Speaking of help, don’t be afraid to ask for it. Ask any social studies teacher I’ve had, and they’ll tell you that I know my history. Yet I’ve never gotten an A in a history class. Why? It’s because of the assignments. At least once a semester, there will be a big project to demonstrate knowledge, but I was never good at those. But, because I knew I was smart, I was afraid to ask for help on the projects. So, they wouldn’t be as good as they should’ve been, and I’d get far lower grades than I was capable of. If I would have asked my teachers for help, or even for clarification, I would’ve excelled where instead I struggled. On a similar note, your project will never be perfect, and that’s okay. A perfect project is always worse than one with a few small mistakes anyways.

Lastly, and perhaps most importantly, get involved. Up until my senior year, I would do the schoolwork, seldom more than required, keep to myself, and go home. This year, by contrast, I joined the Knowledge Bowl and Robotics teams, started playing board games D&D with other students regularly, and joined the newspaper team. “Such a heavy workload,” you may be thinking. Yet I was maybe half as happy throughout those three years than I was in the last year. We made it to the state competitions in both Knowledge Bowl and Robotics as a team. I’ve spent many hours laughing and sulking over the niche tabletop with people who were complete strangers a year ago, and I’ve made my way to the copy editor in the first class I’ve had where I can confidently say I know the names of everyone around me. The bonds I’ve forged being involved are thick, and not ones I’m likely to forget in my later years.

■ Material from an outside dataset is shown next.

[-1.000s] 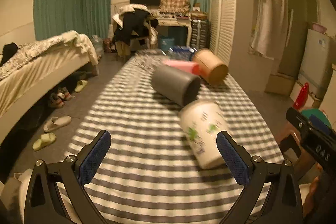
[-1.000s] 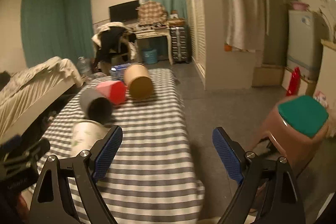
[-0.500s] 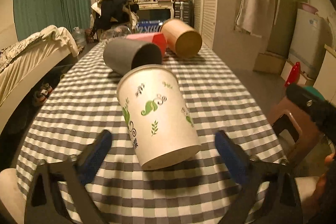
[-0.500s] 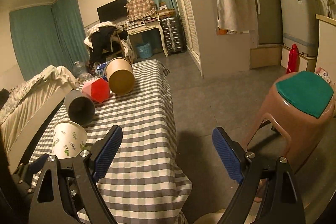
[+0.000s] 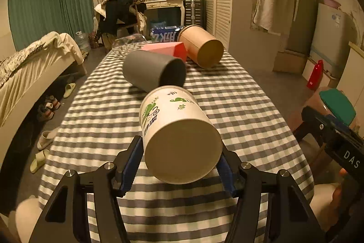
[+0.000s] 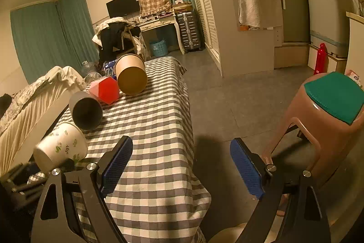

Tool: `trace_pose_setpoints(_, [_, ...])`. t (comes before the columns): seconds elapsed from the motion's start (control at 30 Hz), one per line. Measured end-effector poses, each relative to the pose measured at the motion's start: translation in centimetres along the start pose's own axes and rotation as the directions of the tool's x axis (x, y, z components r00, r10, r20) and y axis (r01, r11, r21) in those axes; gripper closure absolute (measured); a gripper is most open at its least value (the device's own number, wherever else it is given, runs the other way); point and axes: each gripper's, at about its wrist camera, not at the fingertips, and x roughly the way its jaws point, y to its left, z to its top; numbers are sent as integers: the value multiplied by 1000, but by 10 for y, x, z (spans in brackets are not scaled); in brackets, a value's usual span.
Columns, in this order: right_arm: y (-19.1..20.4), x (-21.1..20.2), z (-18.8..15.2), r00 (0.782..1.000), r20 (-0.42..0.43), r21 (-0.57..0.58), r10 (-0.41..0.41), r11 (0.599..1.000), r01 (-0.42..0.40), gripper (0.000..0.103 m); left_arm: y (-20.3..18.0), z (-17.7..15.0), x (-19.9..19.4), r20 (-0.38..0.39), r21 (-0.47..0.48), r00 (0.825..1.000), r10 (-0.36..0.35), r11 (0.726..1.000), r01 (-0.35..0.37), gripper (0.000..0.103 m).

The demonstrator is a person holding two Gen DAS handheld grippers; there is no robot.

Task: Flip cup upside down
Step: 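Grasp the white cup with the left gripper and stand it upright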

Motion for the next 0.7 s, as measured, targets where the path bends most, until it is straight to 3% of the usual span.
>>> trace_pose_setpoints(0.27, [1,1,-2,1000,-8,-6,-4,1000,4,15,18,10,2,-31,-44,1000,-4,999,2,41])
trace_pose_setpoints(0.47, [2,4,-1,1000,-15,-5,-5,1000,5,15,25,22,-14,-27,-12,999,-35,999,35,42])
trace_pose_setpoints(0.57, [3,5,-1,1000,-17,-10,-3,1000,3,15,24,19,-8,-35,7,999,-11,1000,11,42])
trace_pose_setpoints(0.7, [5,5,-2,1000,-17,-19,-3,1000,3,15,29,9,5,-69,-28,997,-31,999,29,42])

My other mistakes are temporary setbacks, lessons that can be learned elsewhere later. But if there’s one thing you take away from this last article, let it be this: you will regret spending all your time locked in your room, so get out there and meet some of the wonderful people in the world, because the hardships in life are easier when you’re not alone, and when you look back on things, you’ll smile at the good memories.